A typical game loop in the browser follows this general pattern:
function mainLoop() {
update();
draw();
requestAnimationFrame(mainLoop);
}
If I were to model this exact pattern in rust/wasm-bindgen, it would look like this:
let main_loop = Closure::wrap(Box::new(move || {
update();
draw();
window.request_animation_frame(main_loop.as_ref().unchecked_ref()); // Not legal
}) as Box<FnMut()>);
Unlike javascript, I'm unable to reference main_loop from within itself, so this doesn't work.
An alternative approach that someone suggested is to follow the pattern illustrated in the game of life example. At a high-level, it involves exporting a type that contains the game state and includes public tick() and render() functions that can be called from within a javascript game loop. This doesn't work for me because my gamestate requires lifetime parameters, since it effectively just wraps a specs World and Dispatcher struct, the latter of which has lifetime parameters. Ultimately, this means that I can't export it using #[wasm_bindgen].
I'm having a hard time finding ways to work around these restrictions, and am looking for suggestions.

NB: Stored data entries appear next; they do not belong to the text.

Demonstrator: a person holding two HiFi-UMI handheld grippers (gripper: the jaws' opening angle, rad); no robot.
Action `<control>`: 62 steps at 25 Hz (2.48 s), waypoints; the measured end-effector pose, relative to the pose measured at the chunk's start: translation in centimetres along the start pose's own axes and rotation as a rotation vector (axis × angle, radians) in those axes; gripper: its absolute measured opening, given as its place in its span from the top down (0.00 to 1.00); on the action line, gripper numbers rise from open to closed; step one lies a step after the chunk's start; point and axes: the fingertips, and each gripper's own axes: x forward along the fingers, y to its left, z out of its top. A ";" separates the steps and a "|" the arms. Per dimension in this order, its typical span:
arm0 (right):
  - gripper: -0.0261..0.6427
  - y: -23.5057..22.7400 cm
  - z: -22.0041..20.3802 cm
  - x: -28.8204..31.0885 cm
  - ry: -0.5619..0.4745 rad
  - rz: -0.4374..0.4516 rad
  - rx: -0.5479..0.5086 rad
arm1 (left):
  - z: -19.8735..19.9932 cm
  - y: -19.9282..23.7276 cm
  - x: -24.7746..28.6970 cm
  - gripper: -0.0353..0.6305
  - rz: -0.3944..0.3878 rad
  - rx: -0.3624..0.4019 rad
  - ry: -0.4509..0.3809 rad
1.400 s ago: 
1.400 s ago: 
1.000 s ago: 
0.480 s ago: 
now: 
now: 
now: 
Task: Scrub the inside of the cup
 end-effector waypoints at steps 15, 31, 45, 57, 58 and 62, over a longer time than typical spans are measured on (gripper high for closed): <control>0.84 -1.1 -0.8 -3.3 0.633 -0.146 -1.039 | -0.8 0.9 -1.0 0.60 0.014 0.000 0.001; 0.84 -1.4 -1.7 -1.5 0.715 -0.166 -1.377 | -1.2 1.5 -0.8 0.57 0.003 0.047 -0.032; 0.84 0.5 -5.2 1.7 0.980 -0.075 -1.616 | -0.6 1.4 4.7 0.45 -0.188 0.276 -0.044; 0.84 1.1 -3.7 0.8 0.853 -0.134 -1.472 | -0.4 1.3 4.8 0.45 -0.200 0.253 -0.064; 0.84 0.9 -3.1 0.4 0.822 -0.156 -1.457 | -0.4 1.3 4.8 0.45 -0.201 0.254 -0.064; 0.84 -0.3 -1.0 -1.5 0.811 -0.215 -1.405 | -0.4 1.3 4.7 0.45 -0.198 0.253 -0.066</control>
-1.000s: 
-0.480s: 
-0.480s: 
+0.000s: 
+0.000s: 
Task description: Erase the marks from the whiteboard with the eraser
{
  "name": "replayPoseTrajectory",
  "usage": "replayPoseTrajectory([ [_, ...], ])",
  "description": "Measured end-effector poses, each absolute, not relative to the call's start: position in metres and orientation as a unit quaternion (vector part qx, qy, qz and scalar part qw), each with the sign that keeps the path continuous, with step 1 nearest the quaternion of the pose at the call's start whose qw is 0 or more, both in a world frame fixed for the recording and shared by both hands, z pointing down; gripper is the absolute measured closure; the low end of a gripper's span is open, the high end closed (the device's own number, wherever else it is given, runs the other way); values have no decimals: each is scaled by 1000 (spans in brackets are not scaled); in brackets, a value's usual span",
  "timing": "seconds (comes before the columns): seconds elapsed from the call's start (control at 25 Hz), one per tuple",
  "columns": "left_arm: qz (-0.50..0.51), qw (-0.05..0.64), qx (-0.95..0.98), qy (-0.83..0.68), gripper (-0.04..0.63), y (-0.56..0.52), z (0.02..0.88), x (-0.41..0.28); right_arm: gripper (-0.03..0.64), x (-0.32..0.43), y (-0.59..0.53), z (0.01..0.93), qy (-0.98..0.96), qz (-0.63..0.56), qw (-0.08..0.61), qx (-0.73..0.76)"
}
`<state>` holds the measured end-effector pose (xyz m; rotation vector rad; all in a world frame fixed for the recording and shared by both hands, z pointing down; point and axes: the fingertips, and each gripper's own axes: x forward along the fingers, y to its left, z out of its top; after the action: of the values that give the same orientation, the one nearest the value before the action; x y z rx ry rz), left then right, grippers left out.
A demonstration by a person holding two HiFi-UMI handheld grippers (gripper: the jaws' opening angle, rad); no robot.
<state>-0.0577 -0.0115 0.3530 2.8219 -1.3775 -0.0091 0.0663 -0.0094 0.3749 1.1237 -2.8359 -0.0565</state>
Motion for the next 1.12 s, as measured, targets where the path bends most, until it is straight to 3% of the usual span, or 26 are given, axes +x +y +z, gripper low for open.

The easiest way to model this is likely to leave invocations of requestAnimationFrame to JS and instead just implement the update/draw logic in Rust.
In Rust, however, what you can also do is to exploit the fact that a closure which doesn't actually capture any variables is zero-size, meaning that Closure<T> of that closure won't allocate memory and you can safely forget it. For example something like this should work:
#[wasm_bindgen]
pub fn main_loop() {
update();
draw();
let window = ...;
let closure = Closure::wrap(Box::new(|| main_loop()) as Box<Fn()>);
window.request_animation_frame(closure.as_ref().unchecked_ref());
closure.forget(); // not actually leaking memory
}
If your state has lifetimes inside of it, that is unfortunately incompatible with returning back to JS because when you return all the way back to the JS event loop then all WebAssembly stack frames have been popped, meaning that any lifetime is invalidated. This means that your game state persisted across iterations of the main_loop will need to be 'static

I'm a Rust novice, but here's how I addressed the same issue.
You can eliminate the problematic window.request_animation_frame recursion and implement an FPS cap at the same time by invoking window.request_animation_frame from a window.set_interval callback which checks a Rc<RefCell<bool>> or something to see if there's an animation frame request still pending. I'm not sure if the inactive tab behavior will be any different in practice.
I put the bool into my application state since I'm using an Rc<RefCell<...>> to that anyway for other event handling. I haven't checked that this below compiles as is, but here's the relevant parts of how I'm doing this:
pub struct MyGame {
...
should_request_render: bool, // Don't request another render until the previous runs, init to false since we'll fire the first one immediately.
}
...
let window = web_sys::window().expect("should have a window in this context");
let application_reference = Rc::new(RefCell::new(MyGame::new()));
let request_animation_frame = { // request_animation_frame is not forgotten! Its ownership is moved into the timer callback.
let application_reference = application_reference.clone();
let request_animation_frame_callback = Closure::wrap(Box::new(move || {
let mut application = application_reference.borrow_mut();
application.should_request_render = true;
application.handle_animation_frame(); // handle_animation_frame being your main loop.
}) as Box<FnMut()>);
let window = window.clone();
move || {
window
.request_animation_frame(
request_animation_frame_callback.as_ref().unchecked_ref(),
)
.unwrap();
}
};
request_animation_frame(); // fire the first request immediately
let timer_closure = Closure::wrap(
Box::new(move || { // move both request_animation_frame and application_reference here.
let mut application = application_reference.borrow_mut();
if application.should_request_render {
application.should_request_render = false;
request_animation_frame();
}
}) as Box<FnMut()>
);
window.set_interval_with_callback_and_timeout_and_arguments_0(
timer_closure.as_ref().unchecked_ref(),
25, // minimum ms per frame
)?;
timer_closure.forget(); // this leaks it, you could store it somewhere or whatever, depends if it's guaranteed to live as long as the page
You can store the result of set_interval and the timer_closure in Options in your game state so that your game can clean itself up if needed for some reason (maybe? I haven't tried this, and it would seem to cause a free of self?). The circular reference won't erase itself unless broken (you're then storing Rcs to the application inside the application effectively). It should also enable you to change the max fps while running, by stopping the interval and creating another using the same closure.

Related

How to leverage concurrency for processing large array of data in rust?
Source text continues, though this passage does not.